[Records supplied]

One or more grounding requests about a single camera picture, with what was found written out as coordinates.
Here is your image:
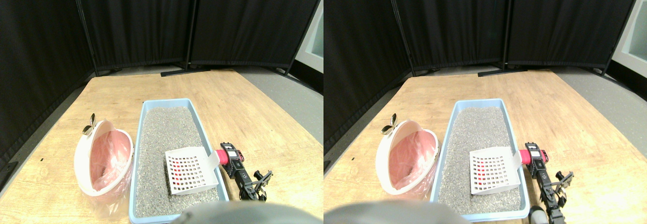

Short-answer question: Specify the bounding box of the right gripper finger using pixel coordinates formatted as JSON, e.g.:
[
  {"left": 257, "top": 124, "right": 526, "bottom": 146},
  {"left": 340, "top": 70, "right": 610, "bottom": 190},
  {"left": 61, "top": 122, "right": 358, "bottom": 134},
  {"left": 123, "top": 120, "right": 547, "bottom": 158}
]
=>
[
  {"left": 524, "top": 142, "right": 549, "bottom": 166},
  {"left": 220, "top": 142, "right": 246, "bottom": 166}
]

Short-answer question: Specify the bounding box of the white scoop with red handle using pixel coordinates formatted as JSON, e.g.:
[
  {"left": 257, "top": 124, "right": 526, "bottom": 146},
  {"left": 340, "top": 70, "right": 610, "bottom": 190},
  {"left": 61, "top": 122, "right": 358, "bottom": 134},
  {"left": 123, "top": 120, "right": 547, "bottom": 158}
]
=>
[
  {"left": 165, "top": 146, "right": 245, "bottom": 195},
  {"left": 469, "top": 146, "right": 549, "bottom": 196}
]

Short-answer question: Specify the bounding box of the red lump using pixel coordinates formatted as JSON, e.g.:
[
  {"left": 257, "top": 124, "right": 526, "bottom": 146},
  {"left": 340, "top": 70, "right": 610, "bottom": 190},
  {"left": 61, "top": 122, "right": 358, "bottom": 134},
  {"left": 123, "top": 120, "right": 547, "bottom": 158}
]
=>
[
  {"left": 475, "top": 163, "right": 494, "bottom": 185},
  {"left": 171, "top": 164, "right": 192, "bottom": 185}
]

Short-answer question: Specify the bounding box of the blue litter tray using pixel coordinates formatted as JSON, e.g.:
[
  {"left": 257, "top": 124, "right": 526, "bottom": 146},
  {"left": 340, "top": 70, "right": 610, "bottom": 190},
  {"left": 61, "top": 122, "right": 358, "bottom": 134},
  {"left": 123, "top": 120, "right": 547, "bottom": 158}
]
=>
[
  {"left": 429, "top": 98, "right": 530, "bottom": 222},
  {"left": 128, "top": 98, "right": 229, "bottom": 224}
]

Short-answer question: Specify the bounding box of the black curtain stand foot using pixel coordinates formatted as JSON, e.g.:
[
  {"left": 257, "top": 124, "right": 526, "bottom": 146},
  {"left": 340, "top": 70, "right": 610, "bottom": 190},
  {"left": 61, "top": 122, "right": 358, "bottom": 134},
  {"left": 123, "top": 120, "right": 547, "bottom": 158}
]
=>
[
  {"left": 478, "top": 67, "right": 529, "bottom": 77},
  {"left": 161, "top": 67, "right": 212, "bottom": 77}
]

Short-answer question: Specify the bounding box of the white shelf unit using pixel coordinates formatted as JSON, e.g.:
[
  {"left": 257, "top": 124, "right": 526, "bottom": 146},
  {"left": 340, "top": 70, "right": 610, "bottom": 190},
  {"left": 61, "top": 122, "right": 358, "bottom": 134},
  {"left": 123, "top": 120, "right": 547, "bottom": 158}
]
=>
[
  {"left": 295, "top": 0, "right": 324, "bottom": 73},
  {"left": 612, "top": 14, "right": 647, "bottom": 78}
]

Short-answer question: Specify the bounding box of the white bin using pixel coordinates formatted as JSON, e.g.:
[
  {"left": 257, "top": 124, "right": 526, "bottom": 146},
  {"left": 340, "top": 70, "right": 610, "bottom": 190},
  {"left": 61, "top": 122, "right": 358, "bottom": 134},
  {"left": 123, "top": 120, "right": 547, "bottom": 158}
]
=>
[
  {"left": 74, "top": 113, "right": 135, "bottom": 219},
  {"left": 375, "top": 113, "right": 439, "bottom": 203}
]

[Problem to work on] Those lines above that contain the string "white" should be returned.

[Response below]
Short-answer question: Specify the bounding box of the white scoop with red handle using pixel coordinates formatted as JSON, e.g.:
Short-answer question: Specify the bounding box of the white shelf unit using pixel coordinates formatted as JSON, e.g.:
Short-answer question: Specify the bounding box of the white bin using pixel coordinates formatted as JSON, e.g.:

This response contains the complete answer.